First deer a buck in first year of deer hunting for Maturin
Published 7:45 am Sunday, December 5, 2021
- In a historic tradition dating back to 727 A.D.,when a freshly killed deer's blood was rubbed on the forehead and cheeks of the fortunate hunter in a tribute to St. Hubert, the patron saint of hunters, Abigail Maturin turns to face the camera after the ritual was carried out Nov. 27. She shot her first deer that afternoon, an 8-point, 150-pound buck.
That Abigail Maturin’s first deer in her first year of deer hunting was a buck still amazes the 18-year-old New Iberia woman who danced for 17 years with Paige’s Dance and Cheer Studio.
That Abigail shot it during an afternoon deer hunt Nov. 27 with her father, Chad Maturin, made it extra special, she said two days later, back at home where the New Iberia Senior High graduate (Class of 2021) works as a daycare teacher at Gingerbread House and attends South Louisiana Community College.
“She just started hunting with me this year,” her proud father said the day after she shot and killed a 150-pound, 8-point buck. He was still up at the 711 Hunting Club lease of 1,200 acres in Bienville Parish.
He’s been deer hunting with his son, Ayden, 13, since the teen was 4 or 5 years old. The young hunter shot a few does, he said, including one this year, but unlike his older sister, never a buck.
Abigail’s dancing days prevented her from going on deer hunts until this year, she said.
“I wanted to give it a try, shoot my first deer, so I went try it out,” she said, adding her dad took her to a shooting range to work on her marksmanship before the season started in Area 2, home of the 711 Hunting Club.
Her outing a few weeks earlier had decidedly different results than the one a week ago Saturday.

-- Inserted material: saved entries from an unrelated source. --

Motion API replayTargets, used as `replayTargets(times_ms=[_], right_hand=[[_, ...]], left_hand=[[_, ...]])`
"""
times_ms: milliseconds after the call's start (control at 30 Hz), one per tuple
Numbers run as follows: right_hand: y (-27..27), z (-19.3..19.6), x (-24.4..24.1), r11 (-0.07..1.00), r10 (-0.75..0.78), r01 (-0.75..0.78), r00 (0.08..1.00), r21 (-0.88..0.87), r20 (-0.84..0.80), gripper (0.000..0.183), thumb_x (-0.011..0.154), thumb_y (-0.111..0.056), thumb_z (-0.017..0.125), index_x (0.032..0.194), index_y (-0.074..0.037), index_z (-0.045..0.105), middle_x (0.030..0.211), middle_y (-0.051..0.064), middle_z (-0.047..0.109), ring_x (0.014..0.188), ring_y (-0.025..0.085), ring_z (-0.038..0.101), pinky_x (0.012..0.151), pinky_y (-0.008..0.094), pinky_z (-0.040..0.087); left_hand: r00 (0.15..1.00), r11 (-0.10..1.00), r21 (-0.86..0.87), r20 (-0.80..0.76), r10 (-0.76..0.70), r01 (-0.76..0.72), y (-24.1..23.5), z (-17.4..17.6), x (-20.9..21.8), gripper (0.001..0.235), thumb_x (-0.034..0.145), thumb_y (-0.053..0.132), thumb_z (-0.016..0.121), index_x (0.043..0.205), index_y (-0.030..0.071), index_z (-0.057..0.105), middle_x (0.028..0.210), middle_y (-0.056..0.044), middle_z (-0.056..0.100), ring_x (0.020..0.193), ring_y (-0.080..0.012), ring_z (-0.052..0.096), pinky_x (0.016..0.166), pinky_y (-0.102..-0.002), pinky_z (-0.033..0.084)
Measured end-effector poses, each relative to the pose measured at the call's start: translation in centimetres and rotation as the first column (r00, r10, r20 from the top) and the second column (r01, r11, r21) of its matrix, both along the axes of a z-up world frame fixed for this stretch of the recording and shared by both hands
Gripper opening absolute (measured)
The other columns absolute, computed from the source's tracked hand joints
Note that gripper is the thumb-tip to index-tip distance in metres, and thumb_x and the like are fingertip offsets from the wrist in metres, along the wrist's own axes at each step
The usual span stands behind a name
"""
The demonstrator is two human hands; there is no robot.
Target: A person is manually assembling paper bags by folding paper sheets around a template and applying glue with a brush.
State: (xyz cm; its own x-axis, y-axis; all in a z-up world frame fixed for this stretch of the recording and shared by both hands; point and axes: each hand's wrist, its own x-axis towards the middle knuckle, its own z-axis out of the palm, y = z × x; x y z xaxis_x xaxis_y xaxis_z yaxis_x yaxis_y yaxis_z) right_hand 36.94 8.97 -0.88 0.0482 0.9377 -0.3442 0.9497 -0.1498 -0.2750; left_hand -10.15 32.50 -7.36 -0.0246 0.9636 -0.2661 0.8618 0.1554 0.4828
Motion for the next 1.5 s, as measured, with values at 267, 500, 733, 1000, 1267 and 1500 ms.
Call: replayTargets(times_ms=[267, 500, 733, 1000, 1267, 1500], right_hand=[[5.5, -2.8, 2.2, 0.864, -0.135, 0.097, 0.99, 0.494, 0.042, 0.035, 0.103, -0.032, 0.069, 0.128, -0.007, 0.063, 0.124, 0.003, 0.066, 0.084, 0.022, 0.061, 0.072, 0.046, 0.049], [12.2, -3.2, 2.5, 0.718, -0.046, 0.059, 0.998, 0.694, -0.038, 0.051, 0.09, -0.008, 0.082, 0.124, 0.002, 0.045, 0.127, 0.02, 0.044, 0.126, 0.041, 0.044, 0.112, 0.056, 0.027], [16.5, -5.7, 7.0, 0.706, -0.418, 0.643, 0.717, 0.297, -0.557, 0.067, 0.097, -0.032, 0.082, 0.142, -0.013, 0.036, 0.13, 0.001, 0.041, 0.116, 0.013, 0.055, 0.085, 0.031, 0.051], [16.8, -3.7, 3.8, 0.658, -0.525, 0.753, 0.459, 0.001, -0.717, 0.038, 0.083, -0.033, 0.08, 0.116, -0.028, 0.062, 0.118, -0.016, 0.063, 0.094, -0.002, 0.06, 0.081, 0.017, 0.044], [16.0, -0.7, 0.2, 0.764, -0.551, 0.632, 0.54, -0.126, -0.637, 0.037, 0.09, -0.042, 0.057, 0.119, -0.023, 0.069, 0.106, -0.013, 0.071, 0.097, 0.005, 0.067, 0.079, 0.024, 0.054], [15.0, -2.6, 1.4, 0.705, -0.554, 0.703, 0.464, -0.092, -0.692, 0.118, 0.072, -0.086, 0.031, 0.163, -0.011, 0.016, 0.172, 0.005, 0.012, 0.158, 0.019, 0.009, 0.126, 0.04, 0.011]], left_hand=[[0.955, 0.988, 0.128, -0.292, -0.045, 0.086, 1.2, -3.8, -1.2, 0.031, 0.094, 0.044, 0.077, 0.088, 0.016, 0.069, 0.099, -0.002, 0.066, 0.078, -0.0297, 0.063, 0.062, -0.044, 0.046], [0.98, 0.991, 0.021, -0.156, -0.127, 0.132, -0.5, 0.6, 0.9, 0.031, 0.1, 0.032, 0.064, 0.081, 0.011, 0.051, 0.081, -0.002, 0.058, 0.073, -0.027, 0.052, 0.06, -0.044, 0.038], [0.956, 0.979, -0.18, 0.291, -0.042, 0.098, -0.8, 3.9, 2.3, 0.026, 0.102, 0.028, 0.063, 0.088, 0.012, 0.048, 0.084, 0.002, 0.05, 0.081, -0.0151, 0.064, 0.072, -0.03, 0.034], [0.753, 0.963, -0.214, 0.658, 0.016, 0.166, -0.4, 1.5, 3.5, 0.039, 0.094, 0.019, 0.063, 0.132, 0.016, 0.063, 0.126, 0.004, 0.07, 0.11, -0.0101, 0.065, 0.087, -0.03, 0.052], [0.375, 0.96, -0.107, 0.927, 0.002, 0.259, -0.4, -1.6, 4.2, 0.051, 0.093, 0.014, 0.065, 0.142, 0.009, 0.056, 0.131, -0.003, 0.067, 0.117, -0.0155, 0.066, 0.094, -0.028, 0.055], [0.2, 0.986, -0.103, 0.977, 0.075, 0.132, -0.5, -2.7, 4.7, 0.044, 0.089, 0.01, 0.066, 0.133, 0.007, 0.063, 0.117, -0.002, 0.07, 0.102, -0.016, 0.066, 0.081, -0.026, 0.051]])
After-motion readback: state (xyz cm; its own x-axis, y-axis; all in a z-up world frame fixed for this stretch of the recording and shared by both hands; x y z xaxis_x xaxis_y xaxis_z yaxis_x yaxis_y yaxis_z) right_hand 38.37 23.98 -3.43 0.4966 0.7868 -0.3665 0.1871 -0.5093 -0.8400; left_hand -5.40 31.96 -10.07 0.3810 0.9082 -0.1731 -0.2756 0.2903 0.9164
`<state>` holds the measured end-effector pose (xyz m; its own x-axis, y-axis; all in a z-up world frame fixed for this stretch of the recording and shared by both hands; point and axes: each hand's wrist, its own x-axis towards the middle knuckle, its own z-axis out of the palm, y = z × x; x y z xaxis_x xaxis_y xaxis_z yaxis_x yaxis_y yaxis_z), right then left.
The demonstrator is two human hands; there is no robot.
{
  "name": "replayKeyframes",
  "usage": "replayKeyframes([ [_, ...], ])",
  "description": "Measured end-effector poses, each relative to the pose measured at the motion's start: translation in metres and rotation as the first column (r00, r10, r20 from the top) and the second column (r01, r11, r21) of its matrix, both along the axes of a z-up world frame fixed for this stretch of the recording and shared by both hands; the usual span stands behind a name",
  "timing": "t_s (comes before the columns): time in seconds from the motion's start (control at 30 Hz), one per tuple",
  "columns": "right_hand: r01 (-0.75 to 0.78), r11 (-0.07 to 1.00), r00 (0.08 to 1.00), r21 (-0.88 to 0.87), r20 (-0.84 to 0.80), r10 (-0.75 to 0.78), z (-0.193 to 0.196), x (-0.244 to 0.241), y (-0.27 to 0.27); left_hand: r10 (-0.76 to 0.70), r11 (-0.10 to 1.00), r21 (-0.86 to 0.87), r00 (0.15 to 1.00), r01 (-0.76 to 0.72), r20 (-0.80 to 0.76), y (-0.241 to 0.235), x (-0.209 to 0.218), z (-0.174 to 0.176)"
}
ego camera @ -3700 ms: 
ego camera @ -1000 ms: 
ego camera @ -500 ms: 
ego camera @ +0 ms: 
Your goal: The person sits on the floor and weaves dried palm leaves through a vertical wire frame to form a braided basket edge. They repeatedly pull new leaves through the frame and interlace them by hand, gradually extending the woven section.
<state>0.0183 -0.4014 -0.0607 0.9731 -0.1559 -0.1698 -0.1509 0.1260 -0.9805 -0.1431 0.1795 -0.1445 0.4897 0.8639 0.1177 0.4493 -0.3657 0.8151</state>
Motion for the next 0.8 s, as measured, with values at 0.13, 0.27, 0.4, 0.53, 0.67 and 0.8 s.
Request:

“She just started hunting with me this year. She shot a spike a couple weeks ago. She hit it but we never could find it,” her father said, noting dogs were used to track the deer.
“I was disappointed but like my dad told me, you always get a second chance. Don’t get down,” she said.
She was anxious to go again Nov. 27. And the deer hunting gods smiled on that hunt.
The father-and-daughter deer hunters settled into a box stand around 2:30 p.m. on the memorable Saturday. Approximately 2 ½ hours later, the buck she shot first showed itself, apparently following does.
She looked through the telescope and tracked one of the does.
“Actually, she was about to shoot a doe. All of a sudden a head (with antlers) popped out (of the nearby foliage). I couldn’t see it. She was looking through the ’scope. She waited until it got out and turned broadside. When it turned broadside, she shot,” her father said about the sequence of events, which he captured on video.
Abigail remembers the details well.
“Really, I was about to shoot a doe. It kept moving toward the feed pile. I was waiting, waiting. I said, ‘Oh, look, a buck.’ He said, ‘Are you going to shoot it?’ I said, ‘Yeah, I can.’ That’s when I got myself ready,” she said.
Abigail shouldered the Browning X-Bolt Composite Stalker .270 WSM Bolt Action Rifle, a top-tier deer rifle that is remarkably light (under 7 pounds), and scoped the buck.
Her father’s whispered instructions and encouragement are heard on the video from the moment they both saw several deer. As he talked softly, the video focused on the deer about 100 yards away in the opening.
She took those words to heart and also remembered one other tip.
“My aunt had told me one thing I had to do is hold my breath (before squeezing the trigger),” she said about Emily Landry of New Iberia, who hunted deer before starting a family. “That’s what I did. It worked.”
The loud crack of the single shot is heard on the video. The 150-pound buck was shown hauling it left to right out of the clearing into the woods.
“I hit him? Oh my God,” she said, happily, on the video a few minutes before the video ended.
Her father, a 45-year-old machinist at Tomahawk Downhole in New Iberia, said they waited approximately 30 minutes before getting out of the box stand to search for the deer.
“I didn’t know I killed it until we got there. I felt like I killed it but you never know. I hit it in the right spot. I was just nervous,” she said. “I was very excited to see my first deer, a very good deer, an 8-point.”
Her father said, “She thought it was 5 or 6 (points). She hit it in the shoulder. We couldn’t find blood originally. I knew she hit it. I was looking at the video,” he said, adding they had dogs track it until it was found approximately 100 yards away.
“She was excited. I was probably more excited than her,” he said.
Abigail, her right foot strapped in a walking boot after spraining her ankle on the hunt there two weeks earlier, was unable to help carry the deer out of the woods. She did as much as she could field dressing the deer.
But she did get the traditional swiping of her first deer’s blood on her cheeks and forehead.
“Oh my God. It was disgusting. I did it, though,” she said.